* **WORK ITEM**
Write out the data below exactly, from its first line to the line containing "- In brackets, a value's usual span", that line included.

* **DATA EXCERPT**

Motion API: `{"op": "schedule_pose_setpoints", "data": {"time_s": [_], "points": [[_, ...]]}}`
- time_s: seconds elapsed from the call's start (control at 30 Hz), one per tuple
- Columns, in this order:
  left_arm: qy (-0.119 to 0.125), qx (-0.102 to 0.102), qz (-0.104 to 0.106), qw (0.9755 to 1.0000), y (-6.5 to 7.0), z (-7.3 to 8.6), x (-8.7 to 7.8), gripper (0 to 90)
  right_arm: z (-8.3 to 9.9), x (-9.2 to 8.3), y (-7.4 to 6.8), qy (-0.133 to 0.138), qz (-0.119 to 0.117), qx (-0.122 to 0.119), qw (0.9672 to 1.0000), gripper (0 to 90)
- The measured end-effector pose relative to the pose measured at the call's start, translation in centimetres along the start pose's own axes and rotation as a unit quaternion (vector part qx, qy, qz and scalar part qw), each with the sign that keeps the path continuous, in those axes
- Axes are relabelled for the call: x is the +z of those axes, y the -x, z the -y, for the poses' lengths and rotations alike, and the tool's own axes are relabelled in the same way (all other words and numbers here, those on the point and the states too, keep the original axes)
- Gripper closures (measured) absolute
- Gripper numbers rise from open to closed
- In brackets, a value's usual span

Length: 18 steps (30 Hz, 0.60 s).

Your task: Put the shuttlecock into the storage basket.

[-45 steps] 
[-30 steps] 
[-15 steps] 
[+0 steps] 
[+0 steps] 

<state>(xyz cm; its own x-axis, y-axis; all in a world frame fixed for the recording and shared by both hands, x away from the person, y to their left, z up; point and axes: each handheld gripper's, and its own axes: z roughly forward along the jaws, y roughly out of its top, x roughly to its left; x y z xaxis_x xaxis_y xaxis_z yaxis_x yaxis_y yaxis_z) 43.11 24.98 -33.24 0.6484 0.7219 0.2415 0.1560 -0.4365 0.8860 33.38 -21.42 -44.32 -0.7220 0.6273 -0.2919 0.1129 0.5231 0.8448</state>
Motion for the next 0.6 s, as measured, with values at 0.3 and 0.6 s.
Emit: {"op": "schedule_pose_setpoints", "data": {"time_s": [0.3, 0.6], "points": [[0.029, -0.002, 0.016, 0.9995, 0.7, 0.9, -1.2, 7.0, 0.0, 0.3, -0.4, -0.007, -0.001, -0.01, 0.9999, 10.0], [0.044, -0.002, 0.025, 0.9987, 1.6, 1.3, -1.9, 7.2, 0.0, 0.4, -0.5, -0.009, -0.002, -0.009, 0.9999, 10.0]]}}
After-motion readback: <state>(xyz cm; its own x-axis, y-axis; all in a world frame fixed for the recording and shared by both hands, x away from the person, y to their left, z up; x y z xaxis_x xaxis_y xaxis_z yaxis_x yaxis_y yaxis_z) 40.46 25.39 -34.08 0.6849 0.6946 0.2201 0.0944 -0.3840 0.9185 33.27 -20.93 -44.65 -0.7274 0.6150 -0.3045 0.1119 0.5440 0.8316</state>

* **PROBLEM SOLUTION**
Motion API: `{"op": "schedule_pose_setpoints", "data": {"time_s": [_], "points": [[_, ...]]}}`
- time_s: seconds elapsed from the call's start (control at 30 Hz), one per tuple
- Columns, in this order:
  left_arm: qy (-0.119 to 0.125), qx (-0.102 to 0.102), qz (-0.104 to 0.106), qw (0.9755 to 1.0000), y (-6.5 to 7.0), z (-7.3 to 8.6), x (-8.7 to 7.8), gripper (0 to 90)
  right_arm: z (-8.3 to 9.9), x (-9.2 to 8.3), y (-7.4 to 6.8), qy (-0.133 to 0.138), qz (-0.119 to 0.117), qx (-0.122 to 0.119), qw (0.9672 to 1.0000), gripper (0 to 90)
- The measured end-effector pose relative to the pose measured at the call's start, translation in centimetres along the start pose's own axes and rotation as a unit quaternion (vector part qx, qy, qz and scalar part qw), each with the sign that keeps the path continuous, in those axes
- Axes are relabelled for the call: x is the +z of those axes, y the -x, z the -y, for the poses' lengths and rotations alike, and the tool's own axes are relabelled in the same way (all other words and numbers here, those on the point and the states too, keep the original axes)
- Gripper closures (measured) absolute
- Gripper numbers rise from open to closed
- In brackets, a value's usual span

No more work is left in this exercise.